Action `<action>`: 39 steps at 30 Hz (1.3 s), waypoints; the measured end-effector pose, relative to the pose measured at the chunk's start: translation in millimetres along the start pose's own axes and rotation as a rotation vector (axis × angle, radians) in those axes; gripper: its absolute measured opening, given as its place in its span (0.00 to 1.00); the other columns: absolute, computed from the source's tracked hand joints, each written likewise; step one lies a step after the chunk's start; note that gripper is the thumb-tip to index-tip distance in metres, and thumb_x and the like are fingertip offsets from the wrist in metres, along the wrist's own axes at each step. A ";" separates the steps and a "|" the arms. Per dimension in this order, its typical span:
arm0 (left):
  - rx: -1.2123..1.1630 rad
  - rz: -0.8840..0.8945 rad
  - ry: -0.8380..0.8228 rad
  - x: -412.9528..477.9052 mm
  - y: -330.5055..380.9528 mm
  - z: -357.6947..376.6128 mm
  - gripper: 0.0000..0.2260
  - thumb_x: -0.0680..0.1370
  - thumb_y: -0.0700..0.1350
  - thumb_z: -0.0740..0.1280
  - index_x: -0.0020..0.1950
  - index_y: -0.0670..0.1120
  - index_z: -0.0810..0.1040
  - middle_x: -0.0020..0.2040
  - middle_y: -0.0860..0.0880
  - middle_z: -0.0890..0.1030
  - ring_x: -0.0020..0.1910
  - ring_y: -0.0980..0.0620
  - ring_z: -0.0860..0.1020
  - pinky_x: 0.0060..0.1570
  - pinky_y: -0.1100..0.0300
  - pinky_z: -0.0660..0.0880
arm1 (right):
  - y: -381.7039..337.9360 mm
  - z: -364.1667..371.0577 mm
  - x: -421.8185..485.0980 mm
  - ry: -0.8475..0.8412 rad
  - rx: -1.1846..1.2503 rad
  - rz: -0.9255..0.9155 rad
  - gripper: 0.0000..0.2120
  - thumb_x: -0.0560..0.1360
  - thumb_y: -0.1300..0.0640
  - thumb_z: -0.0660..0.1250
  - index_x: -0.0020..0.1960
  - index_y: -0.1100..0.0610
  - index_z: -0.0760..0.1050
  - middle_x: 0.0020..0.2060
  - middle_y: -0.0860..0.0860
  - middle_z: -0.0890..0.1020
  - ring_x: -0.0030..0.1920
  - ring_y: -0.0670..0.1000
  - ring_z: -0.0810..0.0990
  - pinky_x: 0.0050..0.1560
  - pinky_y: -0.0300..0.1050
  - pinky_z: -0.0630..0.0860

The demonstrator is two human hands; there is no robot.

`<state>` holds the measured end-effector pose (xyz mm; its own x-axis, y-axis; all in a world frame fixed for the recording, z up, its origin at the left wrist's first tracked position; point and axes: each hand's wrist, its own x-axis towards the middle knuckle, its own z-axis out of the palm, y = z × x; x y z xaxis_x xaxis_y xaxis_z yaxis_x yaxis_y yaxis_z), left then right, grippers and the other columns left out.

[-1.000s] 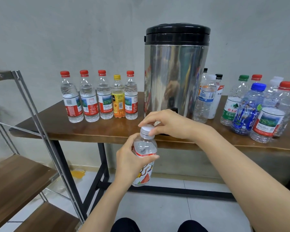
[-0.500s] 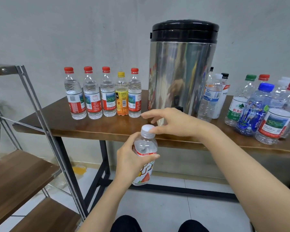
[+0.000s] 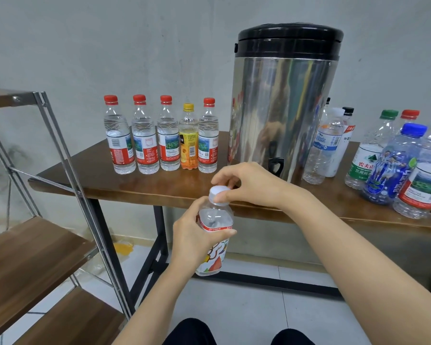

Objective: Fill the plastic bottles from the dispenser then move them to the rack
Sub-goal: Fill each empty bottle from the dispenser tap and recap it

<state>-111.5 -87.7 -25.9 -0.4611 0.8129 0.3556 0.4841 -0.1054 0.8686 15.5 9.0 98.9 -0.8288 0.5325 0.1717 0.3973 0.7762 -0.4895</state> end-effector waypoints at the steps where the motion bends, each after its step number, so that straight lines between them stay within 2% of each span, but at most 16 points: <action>1: 0.008 0.004 -0.003 1.0 0.7 -1.7 0.30 0.61 0.54 0.82 0.54 0.69 0.69 0.50 0.68 0.77 0.51 0.61 0.79 0.49 0.67 0.77 | -1.3 -0.2 2.3 -0.001 -0.002 -0.005 0.15 0.72 0.50 0.74 0.57 0.53 0.82 0.48 0.45 0.83 0.46 0.40 0.78 0.49 0.37 0.73; 4: 0.012 -0.002 -0.016 3.8 1.2 -7.9 0.29 0.61 0.56 0.82 0.54 0.70 0.70 0.49 0.70 0.77 0.50 0.63 0.79 0.46 0.70 0.75 | -4.0 -4.9 7.6 -0.045 0.019 -0.036 0.14 0.72 0.56 0.75 0.57 0.54 0.83 0.51 0.45 0.84 0.50 0.41 0.80 0.53 0.36 0.76; 7: -0.004 -0.017 -0.055 6.8 -3.2 -14.4 0.34 0.59 0.59 0.82 0.63 0.63 0.73 0.53 0.63 0.81 0.52 0.59 0.81 0.51 0.60 0.80 | -5.1 -15.4 8.8 -0.125 0.025 -0.071 0.17 0.72 0.60 0.75 0.60 0.52 0.81 0.57 0.45 0.83 0.57 0.42 0.78 0.59 0.36 0.74; 10: -0.054 -0.023 -0.111 8.3 -1.6 -20.3 0.38 0.55 0.63 0.79 0.64 0.61 0.74 0.54 0.61 0.83 0.52 0.58 0.82 0.52 0.55 0.81 | -5.8 -24.6 8.4 -0.213 0.056 -0.105 0.17 0.73 0.64 0.73 0.60 0.51 0.80 0.57 0.43 0.82 0.60 0.42 0.78 0.62 0.39 0.75; 13: -0.079 -0.036 -0.183 9.0 2.6 -25.0 0.35 0.58 0.57 0.82 0.63 0.59 0.75 0.53 0.60 0.83 0.52 0.57 0.83 0.51 0.54 0.82 | -6.8 -30.5 8.4 -0.274 0.094 -0.134 0.19 0.73 0.68 0.71 0.61 0.54 0.80 0.56 0.43 0.82 0.59 0.41 0.79 0.60 0.35 0.76; 16: -0.100 -0.044 -0.234 9.1 7.7 -28.1 0.30 0.63 0.48 0.83 0.60 0.60 0.76 0.51 0.62 0.83 0.51 0.58 0.83 0.48 0.59 0.82 | -7.5 -35.3 8.0 -0.305 0.109 -0.149 0.19 0.74 0.70 0.70 0.62 0.56 0.79 0.57 0.45 0.82 0.60 0.41 0.78 0.60 0.33 0.75; 18: -0.110 -0.036 -0.244 9.0 10.8 -27.9 0.29 0.63 0.48 0.83 0.59 0.61 0.75 0.51 0.62 0.83 0.51 0.58 0.83 0.47 0.60 0.81 | -8.0 -37.1 8.1 -0.302 0.096 -0.136 0.18 0.74 0.67 0.71 0.61 0.54 0.79 0.55 0.43 0.82 0.58 0.39 0.79 0.58 0.31 0.74; 22: -0.110 -0.014 -0.219 8.1 13.1 -23.4 0.35 0.57 0.60 0.80 0.62 0.61 0.75 0.54 0.60 0.83 0.52 0.57 0.83 0.51 0.54 0.82 | -12.2 -35.6 7.6 -0.229 -0.046 -0.074 0.12 0.72 0.55 0.75 0.55 0.52 0.81 0.47 0.42 0.83 0.46 0.35 0.79 0.44 0.25 0.73; 24: -0.113 -0.005 -0.194 7.8 13.7 -21.3 0.36 0.55 0.62 0.79 0.61 0.61 0.75 0.53 0.60 0.83 0.51 0.57 0.83 0.51 0.53 0.82 | -14.6 -32.1 6.6 -0.186 -0.078 -0.027 0.13 0.72 0.49 0.75 0.53 0.54 0.81 0.42 0.46 0.83 0.40 0.38 0.79 0.39 0.28 0.74; 26: -0.106 -0.010 -0.172 7.5 14.8 -20.3 0.36 0.54 0.62 0.79 0.61 0.62 0.75 0.53 0.60 0.83 0.51 0.57 0.82 0.51 0.54 0.82 | -16.3 -27.2 5.8 -0.155 -0.106 0.029 0.17 0.71 0.42 0.73 0.50 0.54 0.80 0.38 0.49 0.83 0.36 0.43 0.81 0.37 0.35 0.77; 28: -0.098 -0.021 -0.161 8.1 15.1 -20.0 0.34 0.55 0.60 0.80 0.59 0.64 0.74 0.52 0.61 0.83 0.51 0.58 0.82 0.51 0.55 0.82 | -15.9 -22.9 5.1 -0.110 -0.227 0.051 0.20 0.71 0.35 0.68 0.52 0.51 0.78 0.40 0.47 0.82 0.39 0.45 0.80 0.39 0.40 0.77; 29: -0.098 -0.025 -0.156 8.9 14.5 -20.0 0.33 0.55 0.60 0.81 0.59 0.64 0.74 0.52 0.61 0.83 0.51 0.58 0.82 0.51 0.55 0.82 | -15.0 -21.9 4.6 -0.096 -0.253 0.041 0.21 0.71 0.34 0.67 0.55 0.49 0.78 0.45 0.44 0.82 0.43 0.44 0.79 0.42 0.40 0.76; 31: -0.099 -0.032 -0.143 10.9 13.1 -21.1 0.35 0.55 0.61 0.80 0.60 0.63 0.75 0.52 0.61 0.83 0.51 0.58 0.82 0.52 0.54 0.82 | -14.6 -22.7 3.3 -0.109 -0.167 -0.006 0.22 0.74 0.39 0.69 0.65 0.46 0.74 0.56 0.41 0.80 0.50 0.40 0.78 0.49 0.34 0.74; 34: -0.097 -0.022 -0.118 14.3 9.8 -21.9 0.38 0.54 0.65 0.78 0.63 0.60 0.75 0.54 0.59 0.83 0.53 0.56 0.82 0.53 0.52 0.81 | -11.6 -18.7 3.5 -0.074 -0.039 -0.034 0.24 0.74 0.50 0.73 0.69 0.47 0.73 0.54 0.42 0.82 0.50 0.36 0.79 0.49 0.27 0.71; 36: -0.113 -0.049 -0.082 16.6 6.3 -21.9 0.39 0.54 0.64 0.79 0.64 0.58 0.75 0.54 0.58 0.83 0.52 0.54 0.82 0.53 0.50 0.81 | -6.4 -7.3 7.8 0.050 0.024 -0.029 0.24 0.73 0.48 0.73 0.68 0.46 0.73 0.50 0.40 0.84 0.52 0.36 0.79 0.55 0.32 0.73; 39: -0.154 -0.099 0.007 24.0 -1.9 -25.0 0.35 0.58 0.57 0.82 0.63 0.56 0.76 0.52 0.56 0.84 0.50 0.53 0.83 0.52 0.48 0.82 | -0.6 16.6 19.6 0.238 0.164 -0.044 0.21 0.76 0.46 0.68 0.69 0.47 0.73 0.55 0.41 0.82 0.58 0.39 0.78 0.62 0.39 0.73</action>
<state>-142.1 -82.4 -10.4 -0.5062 0.8199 0.2673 0.3163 -0.1119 0.9420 -7.6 13.4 88.3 -0.7204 0.5790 0.3817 0.2781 0.7454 -0.6058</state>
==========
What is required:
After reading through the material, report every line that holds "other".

Response to this task:
Action `<action>`: 39 steps at 30 Hz (1.3 s), waypoints; the measured end-effector pose, relative to the pose measured at the chunk's start: translation in millimetres along the start pose's own axes and rotation as a rotation vector (axis × angle, radians) in those axes; gripper: its absolute measured opening, given as its place in its span (0.00 to 1.00); the other columns: absolute, computed from the source's tracked hand joints, each written likewise; step one lies a step after the chunk's start; note that gripper is the thumb-tip to index-tip distance in metres, and thumb_x and the like are fingertip offsets from the wrist in metres, along the wrist's own axes at each step. A ";" separates the steps and a "|" the arms. Per dimension in this order, its typical span:
`<state>` holds the measured end-effector pose (xyz mm; its own x-axis, y-axis; all in a world frame fixed for the recording, z up, its origin at the left wrist's first tracked position; point and axes: each hand's wrist, its own x-axis towards the middle knuckle, its own z-axis out of the palm, y = z × x; x y z xaxis_x xaxis_y xaxis_z yaxis_x yaxis_y yaxis_z), left then right, grippers and the other columns left out.

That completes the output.